- Exercise objective -
The entries are to be repeated exactly, with all pictures omitted.

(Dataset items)
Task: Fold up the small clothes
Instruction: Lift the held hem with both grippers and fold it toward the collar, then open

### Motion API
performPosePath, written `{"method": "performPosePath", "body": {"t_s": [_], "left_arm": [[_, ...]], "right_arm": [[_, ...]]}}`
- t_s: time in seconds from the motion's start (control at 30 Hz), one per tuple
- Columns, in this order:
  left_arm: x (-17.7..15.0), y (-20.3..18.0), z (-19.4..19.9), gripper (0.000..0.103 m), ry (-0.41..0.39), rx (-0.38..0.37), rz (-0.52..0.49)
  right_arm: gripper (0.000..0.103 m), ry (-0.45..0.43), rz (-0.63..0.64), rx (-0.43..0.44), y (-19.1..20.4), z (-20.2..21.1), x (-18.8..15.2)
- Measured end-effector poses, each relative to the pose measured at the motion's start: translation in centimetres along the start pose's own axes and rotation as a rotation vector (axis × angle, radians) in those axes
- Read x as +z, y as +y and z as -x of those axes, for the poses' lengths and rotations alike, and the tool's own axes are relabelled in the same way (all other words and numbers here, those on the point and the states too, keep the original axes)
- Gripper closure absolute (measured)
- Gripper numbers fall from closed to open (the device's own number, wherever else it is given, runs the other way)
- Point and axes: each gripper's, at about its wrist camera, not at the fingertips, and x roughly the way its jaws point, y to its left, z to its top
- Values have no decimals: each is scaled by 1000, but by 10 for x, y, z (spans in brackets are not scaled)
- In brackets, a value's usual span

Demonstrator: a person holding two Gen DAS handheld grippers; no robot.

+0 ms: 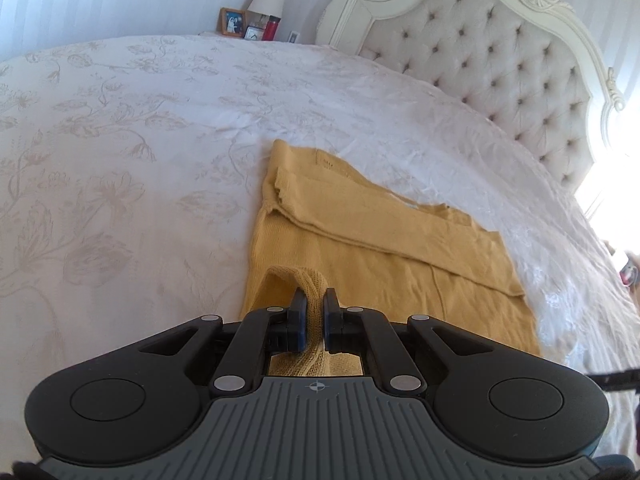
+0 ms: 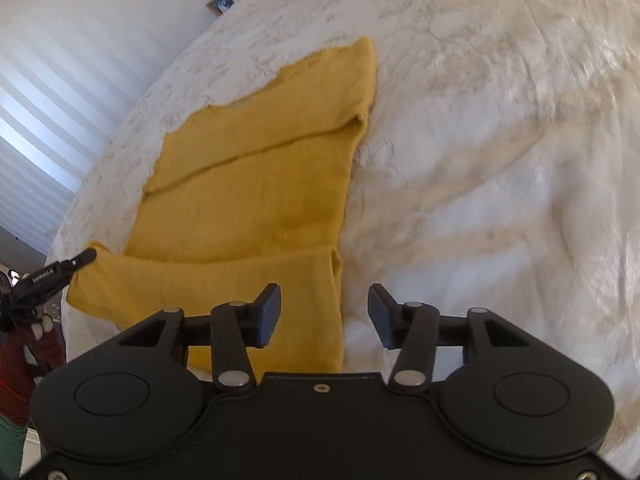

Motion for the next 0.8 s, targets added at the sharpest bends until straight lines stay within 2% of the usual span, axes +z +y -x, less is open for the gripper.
{"method": "performPosePath", "body": {"t_s": [0.1, 0.2, 0.23, 0.3, 0.37, 0.47, 0.6, 0.8], "left_arm": [[-1, 2, -2, 96, 9, 3, -3], [-1, 3, -4, 96, 20, 5, -6], [-1, 3, -5, 96, 25, 7, -6], [-2, 3, -7, 96, 30, 9, -7], [-2, 3, -7, 96, 28, 7, -8], [5, 0, -6, 96, 10, 0, -8], [23, -9, -5, 96, -33, -16, -10], [53, -24, -6, 96, -93, -26, -17]], "right_arm": [[46, 32, -20, 6, -9, -8, -16], [46, 25, -53, 52, -12, -10, -23], [50, 33, -55, 65, -11, -12, -24], [90, 54, -27, 89, -5, -16, -25], [90, 36, 7, 81, 6, -15, -21], [90, -52, 22, 87, 15, 1, -7], [90, -182, 13, 108, 25, 24, 25], [90, -332, -9, 84, 38, 37, 70]]}}
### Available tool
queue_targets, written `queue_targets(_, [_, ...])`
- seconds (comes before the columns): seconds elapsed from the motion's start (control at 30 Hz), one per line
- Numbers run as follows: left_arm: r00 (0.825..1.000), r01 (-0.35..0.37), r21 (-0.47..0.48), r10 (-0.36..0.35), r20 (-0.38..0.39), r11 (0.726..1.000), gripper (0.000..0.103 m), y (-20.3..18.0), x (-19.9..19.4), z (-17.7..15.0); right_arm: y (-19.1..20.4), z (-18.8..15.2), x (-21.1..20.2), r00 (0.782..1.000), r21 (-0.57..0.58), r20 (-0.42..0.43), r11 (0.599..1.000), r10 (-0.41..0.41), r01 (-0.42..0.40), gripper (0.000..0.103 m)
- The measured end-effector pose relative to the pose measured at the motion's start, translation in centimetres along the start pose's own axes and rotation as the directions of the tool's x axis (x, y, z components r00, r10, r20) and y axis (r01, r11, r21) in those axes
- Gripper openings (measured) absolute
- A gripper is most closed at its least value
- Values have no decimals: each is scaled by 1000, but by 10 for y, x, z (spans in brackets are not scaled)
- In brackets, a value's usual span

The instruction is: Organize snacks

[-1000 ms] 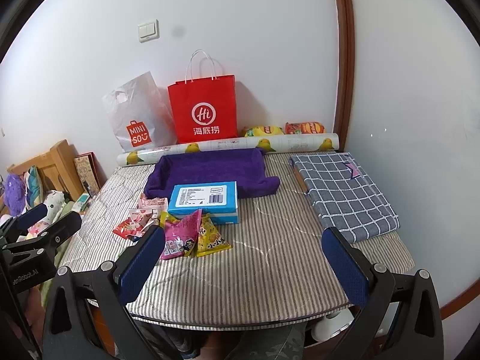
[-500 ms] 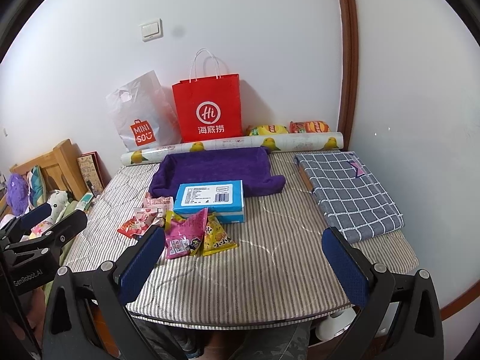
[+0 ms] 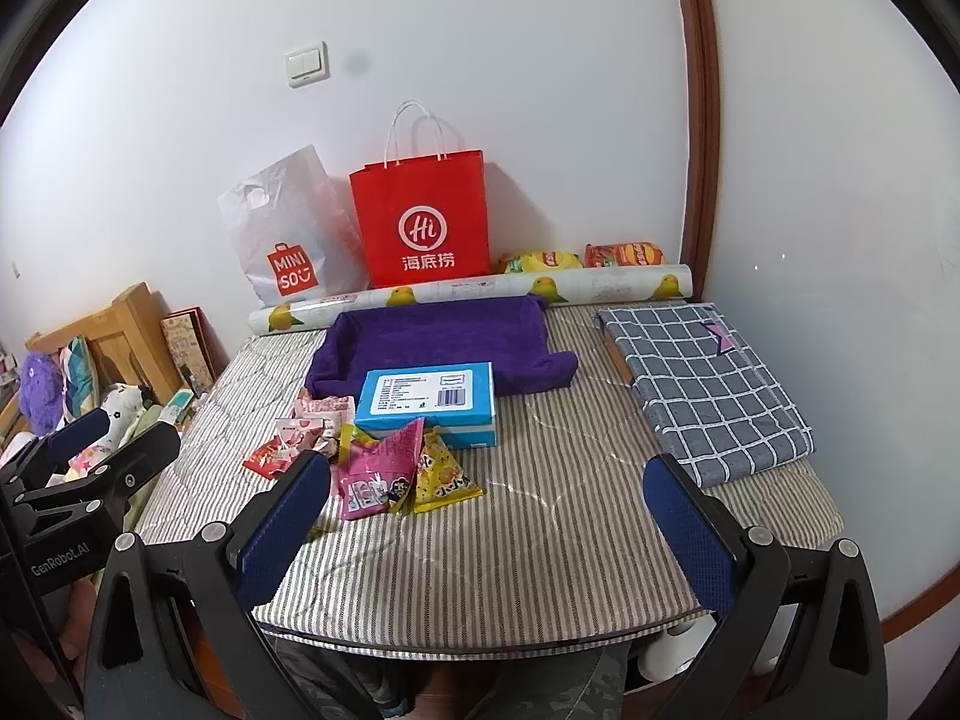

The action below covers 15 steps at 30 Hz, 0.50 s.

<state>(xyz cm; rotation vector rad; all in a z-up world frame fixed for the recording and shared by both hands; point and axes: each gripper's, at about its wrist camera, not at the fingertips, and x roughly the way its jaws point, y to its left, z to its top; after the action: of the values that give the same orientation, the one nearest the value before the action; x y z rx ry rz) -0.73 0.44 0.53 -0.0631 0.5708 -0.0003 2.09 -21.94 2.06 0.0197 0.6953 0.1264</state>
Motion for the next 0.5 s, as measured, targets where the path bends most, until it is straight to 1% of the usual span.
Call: queue_targets(0.5, [1000,2,1,-2,-3,1000,103,2,2,0,5,1,-1,1000,-11,-1,1000,8,-8,103])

- Task result -
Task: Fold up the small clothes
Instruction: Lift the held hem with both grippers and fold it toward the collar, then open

### Motion API
performPosePath, written `{"method": "performPosePath", "body": {"t_s": [_], "left_arm": [[_, ...]], "right_arm": [[_, ...]]}}`
- t_s: time in seconds from the motion's start (control at 30 Hz), one per tuple
- Columns, in this order:
  left_arm: x (-17.7..15.0), y (-20.3..18.0), z (-19.4..19.9), gripper (0.000..0.103 m), ry (-0.41..0.39), rx (-0.38..0.37), rz (-0.52..0.49)
  right_arm: gripper (0.000..0.103 m), ry (-0.45..0.43), rz (-0.63..0.64), rx (-0.43..0.44), y (-19.1..20.4), z (-20.2..21.1), x (-18.8..15.2)
- Measured end-effector poses, each relative to the pose measured at the motion's start: translation in centimetres along the start pose's own axes and rotation as a rotation vector (axis × angle, radians) in those axes
- Read x as +z, y as +y and z as -x of those axes, for the poses' lengths and rotations alike, and the tool's own axes are relabelled in the same way (all other words and numbers here, those on the point and the states too, keep the original axes)
- Gripper closure absolute (measured)
- Gripper numbers fall from closed to open (the device's own number, wherever else it is given, runs the other way)
- Point and axes: each gripper's, at about its wrist camera, not at the fingertips, and x roughly the way its jaws point, y to its left, z to its top
- Values have no decimals: each is scaled by 1000, but by 10 for x, y, z (spans in brackets are not scaled)
- In brackets, a value's usual span

Demonstrator: a person holding two Gen DAS handheld grippers; no robot.

+0 ms: 
+0 ms: 

Motion for the next 0.8 s, targets added at the sharpest bends until straight lines stay within 2% of the usual span, axes +z +y -x, less is open for the gripper.
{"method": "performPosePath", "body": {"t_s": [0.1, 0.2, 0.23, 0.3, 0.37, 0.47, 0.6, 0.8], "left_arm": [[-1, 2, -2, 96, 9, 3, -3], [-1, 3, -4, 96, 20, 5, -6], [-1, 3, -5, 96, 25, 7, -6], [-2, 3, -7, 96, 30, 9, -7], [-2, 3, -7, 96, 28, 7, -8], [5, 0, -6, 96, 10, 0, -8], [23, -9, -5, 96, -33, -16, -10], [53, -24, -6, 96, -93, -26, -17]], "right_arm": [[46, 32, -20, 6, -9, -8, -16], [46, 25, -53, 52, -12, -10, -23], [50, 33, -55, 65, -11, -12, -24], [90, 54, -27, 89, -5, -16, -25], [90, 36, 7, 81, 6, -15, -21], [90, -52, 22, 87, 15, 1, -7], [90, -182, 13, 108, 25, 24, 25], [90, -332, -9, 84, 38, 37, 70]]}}
### Available tool
queue_targets, written `queue_targets(_, [_, ...])`
- seconds (comes before the columns): seconds elapsed from the motion's start (control at 30 Hz), one per line
- Numbers run as follows: left_arm: r00 (0.825..1.000), r01 (-0.35..0.37), r21 (-0.47..0.48), r10 (-0.36..0.35), r20 (-0.38..0.39), r11 (0.726..1.000), gripper (0.000..0.103 m), y (-20.3..18.0), x (-19.9..19.4), z (-17.7..15.0); right_arm: y (-19.1..20.4), z (-18.8..15.2), x (-21.1..20.2), r00 (0.782..1.000), r21 (-0.57..0.58), r20 (-0.42..0.43), r11 (0.599..1.000), r10 (-0.41..0.41), r01 (-0.42..0.40), gripper (0.000..0.103 m)
- The measured end-effector pose relative to the pose measured at the motion's start, translation in centimetres along the start pose's own axes and rotation as the directions of the tool's x axis (x, y, z components r00, r10, r20) and y axis (r01, r11, r21) in those axes
- Gripper openings (measured) absolute
- A gripper is most closed at its least value
- Values have no decimals: each is scaled by 1000, but by 10 for y, x, z (spans in brackets are not scaled)
- In brackets, a value's usual span

The instruction is: Organize snacks

[-1000 ms] 
[-500 ms] 
[+0 ms] 

The action below covers 15 steps at 30 Hz, 0.50 s.

<state>(xyz cm; rotation vector rad; all in a z-up world frame fixed for the recording and shared by both hands; point and axes: each gripper's, at about its wrist camera, not at the fingertips, and x roughly the way its jaws point, y to its left, z to its top; after the action: of the values that give the same orientation, the one nearest the value before the action; x y z rx ry rz) -0.73 0.44 0.53 -0.0631 0.5708 -0.0003 2.09 -21.94 2.06 0.0197 0.6953 0.1264</state>
Motion for the next 0.5 s, as measured, targets where the path bends most, until it is straight to 1% of the usual span.
Call: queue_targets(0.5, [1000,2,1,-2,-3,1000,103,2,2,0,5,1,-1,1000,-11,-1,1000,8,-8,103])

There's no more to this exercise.